Previously all computers in the building received network connections via Cat 5 cables that ran from the server room, sometimes through several relay switches, which could drop speeds down to 10 megabits per second, Reyes said. “Now we’re running fiber to each floor and going from the phone closets on those floors out Cat 6 to the PCs,” he said. “So now we’ll have a gigabit all the way to the desktop.”

Upgrading the network was also necessary to accommodate a new VoIP system the city paid for with insurance funding, Reyes said.

Along with a new voice and data backbone, City Hall now is able to complete another project conceived before the fire, Reyes said. The City Commission chambers will receive hardware that enables webcasting of meetings, he said.

Three fixed cameras, eight PCs, a video projector, a 64-inch television for an overflow room, and a control system for the entire rig will allow the commission to broadcast meetings online, replacing a local cable broadcast. For the past six months, the city hasn’t broadcasted meetings and some citizens have noticed and requested that the broadcasting resume, Reyes said.

Some of those same politically-involved citizens don’t agree with the city’s decision to preserve the late-19th-century City Hall building.

Though much of the restoration is covered by insurance funding, some citizens think that restoring the old building is a waste of time and that a new building would have been a faster and cheaper solution, said Dana Muscott, deputy city manager of administrative services and city clerk.

A Historic Building

The restoration will include historically accurate light fixtures, chairs and interior paint, Muscott said. And though the City Hall building is covered by historic preservation code and therefore not subject to many building codes, they decided to implement Americans With Disabilities Act upgrades to the restrooms and raise some of the shorter railings to make them safer, she said.

“It’s such an old, historic building and you can see that building from anywhere when you cross over the river,” Muscott said. “It’s a charm in our community.”

Bay City is characterized by its charming buildings in downtown, Muscott said. There is a presence of family-owned restaurants and businesses and an absence of fast-food joints or chain stores, she said. “We have a street called Center Avenue that has old historic mansions from back in the lumbering days,” she said.

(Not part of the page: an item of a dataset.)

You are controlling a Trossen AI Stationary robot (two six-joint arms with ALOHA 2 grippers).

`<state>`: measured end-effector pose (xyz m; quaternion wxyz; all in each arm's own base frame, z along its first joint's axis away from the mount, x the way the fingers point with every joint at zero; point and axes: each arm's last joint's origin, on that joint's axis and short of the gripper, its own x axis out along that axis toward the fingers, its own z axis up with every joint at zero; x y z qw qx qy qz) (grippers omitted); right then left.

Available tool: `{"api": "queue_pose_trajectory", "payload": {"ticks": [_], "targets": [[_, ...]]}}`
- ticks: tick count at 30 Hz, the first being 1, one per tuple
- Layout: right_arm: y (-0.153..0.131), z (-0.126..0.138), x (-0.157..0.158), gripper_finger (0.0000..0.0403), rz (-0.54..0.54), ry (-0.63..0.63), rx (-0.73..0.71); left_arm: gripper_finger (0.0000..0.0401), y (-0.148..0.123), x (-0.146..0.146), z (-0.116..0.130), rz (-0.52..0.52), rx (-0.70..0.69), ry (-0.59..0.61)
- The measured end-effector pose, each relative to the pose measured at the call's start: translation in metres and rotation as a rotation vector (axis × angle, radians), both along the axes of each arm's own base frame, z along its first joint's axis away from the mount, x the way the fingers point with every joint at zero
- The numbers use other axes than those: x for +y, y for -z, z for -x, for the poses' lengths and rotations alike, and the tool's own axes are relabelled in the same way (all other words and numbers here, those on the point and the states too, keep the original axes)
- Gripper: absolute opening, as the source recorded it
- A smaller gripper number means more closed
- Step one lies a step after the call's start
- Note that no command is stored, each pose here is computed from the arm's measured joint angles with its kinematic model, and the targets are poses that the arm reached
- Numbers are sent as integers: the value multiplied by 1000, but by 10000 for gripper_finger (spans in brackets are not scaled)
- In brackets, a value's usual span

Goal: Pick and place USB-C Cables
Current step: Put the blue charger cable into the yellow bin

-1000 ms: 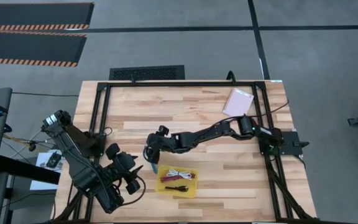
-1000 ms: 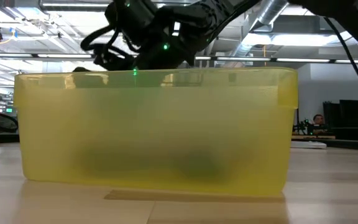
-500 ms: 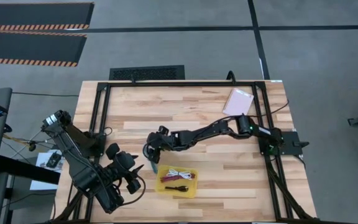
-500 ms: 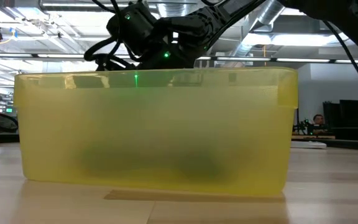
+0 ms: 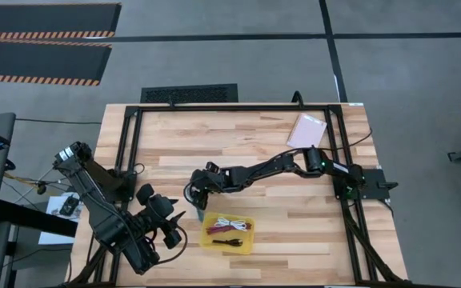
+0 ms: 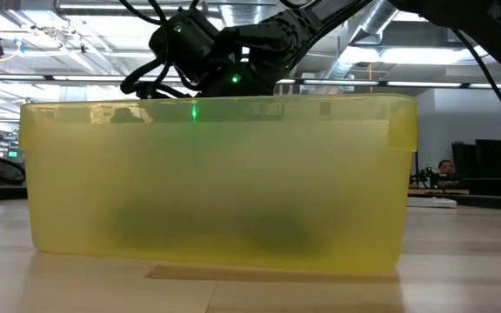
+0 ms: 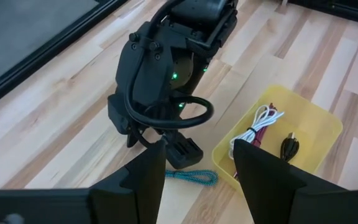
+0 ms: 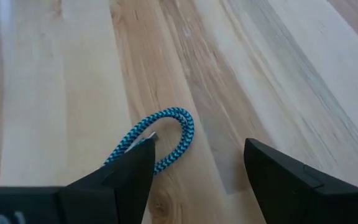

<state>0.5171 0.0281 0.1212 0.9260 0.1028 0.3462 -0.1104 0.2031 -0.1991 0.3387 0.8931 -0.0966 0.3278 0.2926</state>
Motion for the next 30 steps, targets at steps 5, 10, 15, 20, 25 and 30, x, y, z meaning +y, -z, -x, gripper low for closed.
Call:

In Bay City there are about 15,000 households, people who live either to the east or the west of the Saginaw River, a 22-mile ribbon of water that bisects the city and flows northward into Lake Huron.

In the summer, the river is host to concerts and festivals, including an annual three-day fireworks festival. This summer will be the 50th anniversary of the Bay City Fireworks Festival, which is expected to pop 40,000 fireworks in 40 minutes.